Activity:
Search term "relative": copy each line of the data containing it.

[Saved data entries]
○ ○ ○ ○ ○ ○ ○
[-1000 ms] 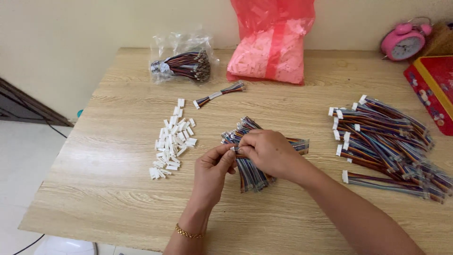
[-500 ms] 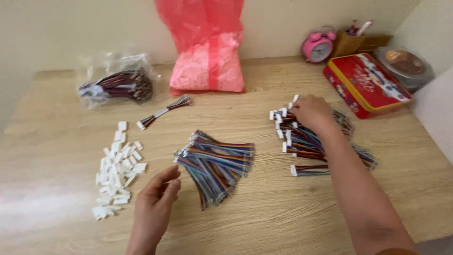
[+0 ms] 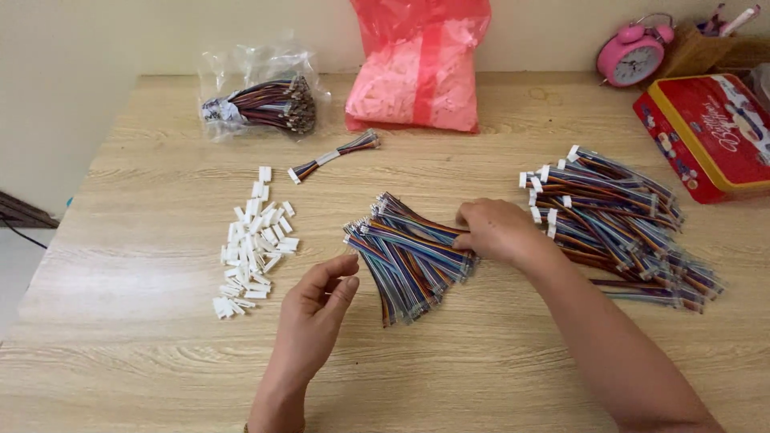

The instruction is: The person assembles electronic components by inserting white plastic connectors onto the ends of multi-colored ribbon cables. They pick up a connector and a cable, align the pins, and press them together, repeating this process for multiple cables on a wooden table.

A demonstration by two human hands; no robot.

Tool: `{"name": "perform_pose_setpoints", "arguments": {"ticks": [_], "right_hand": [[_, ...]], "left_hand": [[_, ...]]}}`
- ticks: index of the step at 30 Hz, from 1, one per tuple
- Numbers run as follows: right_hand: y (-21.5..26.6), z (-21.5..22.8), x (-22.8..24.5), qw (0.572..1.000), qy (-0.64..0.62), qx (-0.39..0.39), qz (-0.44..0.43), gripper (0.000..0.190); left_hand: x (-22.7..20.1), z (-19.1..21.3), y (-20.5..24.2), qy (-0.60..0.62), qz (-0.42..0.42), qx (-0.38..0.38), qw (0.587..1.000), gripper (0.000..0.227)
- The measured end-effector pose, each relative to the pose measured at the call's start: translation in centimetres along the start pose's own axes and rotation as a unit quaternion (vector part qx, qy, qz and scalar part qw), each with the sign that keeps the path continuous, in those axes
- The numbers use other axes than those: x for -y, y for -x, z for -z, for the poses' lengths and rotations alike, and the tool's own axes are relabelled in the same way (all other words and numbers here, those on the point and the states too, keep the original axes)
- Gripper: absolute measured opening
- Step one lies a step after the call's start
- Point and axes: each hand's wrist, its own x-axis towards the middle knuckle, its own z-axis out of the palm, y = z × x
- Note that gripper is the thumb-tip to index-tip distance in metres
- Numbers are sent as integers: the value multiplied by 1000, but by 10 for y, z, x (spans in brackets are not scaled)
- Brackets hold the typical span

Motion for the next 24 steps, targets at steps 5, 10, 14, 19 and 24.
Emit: {"name": "perform_pose_setpoints", "arguments": {"ticks": [5, 10, 14, 19, 24], "right_hand": [[-5, -4, -23, 994, -110, -27, 11, 30], [20, 45, -8, 963, -228, -141, 9, 24], [25, 43, 10, 785, -614, 3, 89, 30], [19, -6, 39, 591, -751, 255, 151, 35], [29, -5, 68, 610, -730, 290, 104, 42]], "left_hand": [[5, -11, 0, 13, -8, 13, 1000, 30], [1, -21, -3, 46, -37, 24, 998, 29], [-9, -37, -12, 73, -18, 24, 997, 33], [-30, -40, -12, 286, -127, 97, 945, 47], [-12, -29, -15, 270, -150, 58, 949, 19]]}}
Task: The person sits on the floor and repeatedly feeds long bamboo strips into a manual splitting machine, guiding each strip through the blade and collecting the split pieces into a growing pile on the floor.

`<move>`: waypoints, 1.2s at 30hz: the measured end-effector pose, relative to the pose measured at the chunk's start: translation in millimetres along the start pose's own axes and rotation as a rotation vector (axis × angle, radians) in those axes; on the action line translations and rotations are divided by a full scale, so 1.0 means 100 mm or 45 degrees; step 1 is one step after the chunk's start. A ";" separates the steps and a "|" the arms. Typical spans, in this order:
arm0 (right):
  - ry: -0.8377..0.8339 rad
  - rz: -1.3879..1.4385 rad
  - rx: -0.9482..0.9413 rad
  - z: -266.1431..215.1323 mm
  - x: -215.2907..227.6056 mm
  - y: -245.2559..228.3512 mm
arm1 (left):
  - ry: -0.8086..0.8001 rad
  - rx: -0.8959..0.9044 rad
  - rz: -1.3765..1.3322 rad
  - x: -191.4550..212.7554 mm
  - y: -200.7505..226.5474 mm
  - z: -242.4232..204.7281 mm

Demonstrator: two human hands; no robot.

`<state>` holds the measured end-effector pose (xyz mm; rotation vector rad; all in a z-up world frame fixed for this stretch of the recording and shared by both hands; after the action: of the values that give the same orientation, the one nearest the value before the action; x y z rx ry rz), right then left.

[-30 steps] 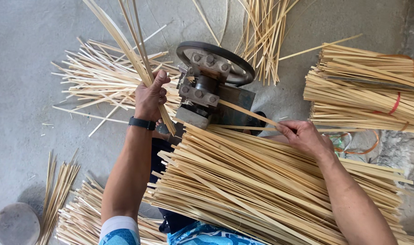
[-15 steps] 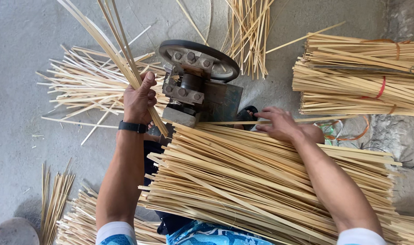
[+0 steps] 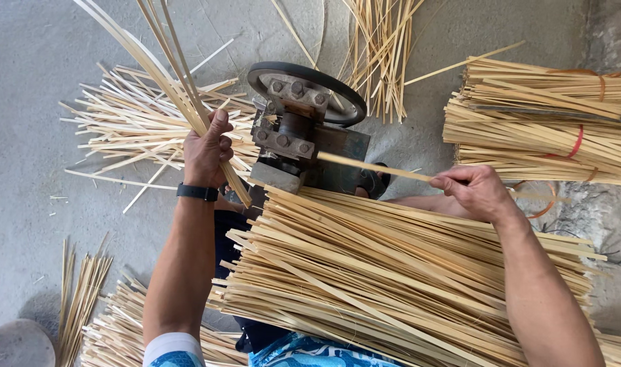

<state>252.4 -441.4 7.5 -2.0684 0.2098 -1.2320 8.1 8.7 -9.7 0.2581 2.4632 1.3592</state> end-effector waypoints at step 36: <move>-0.096 -0.294 0.219 -0.36 -0.26 0.30 | -0.050 -0.058 -0.074 -0.07 0.14 -0.03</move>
<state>214.8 -469.0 -19.6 -2.0252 -0.1692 -1.2567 13.9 11.6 5.2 0.1990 2.3859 1.3715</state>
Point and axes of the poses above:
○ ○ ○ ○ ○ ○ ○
Task answer:
- The measured end-effector pose, each relative to the pose measured at the call's start: translation in centimetres along the start pose's own axes and rotation as a unit quaternion (vector part qx, qy, qz and scalar part qw), each with the sign that keeps the path continuous, in those axes
`<move>`: waypoints, 1.2s at 30hz: the measured end-effector pose, relative to the pose measured at the chunk's start: translation in millimetres along the start pose's own axes and rotation as a rotation vector (axis × angle, radians) in those axes; on the action line translations and rotations are divided by a full scale, so 1.0 means 100 mm or 45 degrees; step 1 is one step after the chunk's start. A ";" separates the steps and a "|" the arms. Typical spans, in this order:

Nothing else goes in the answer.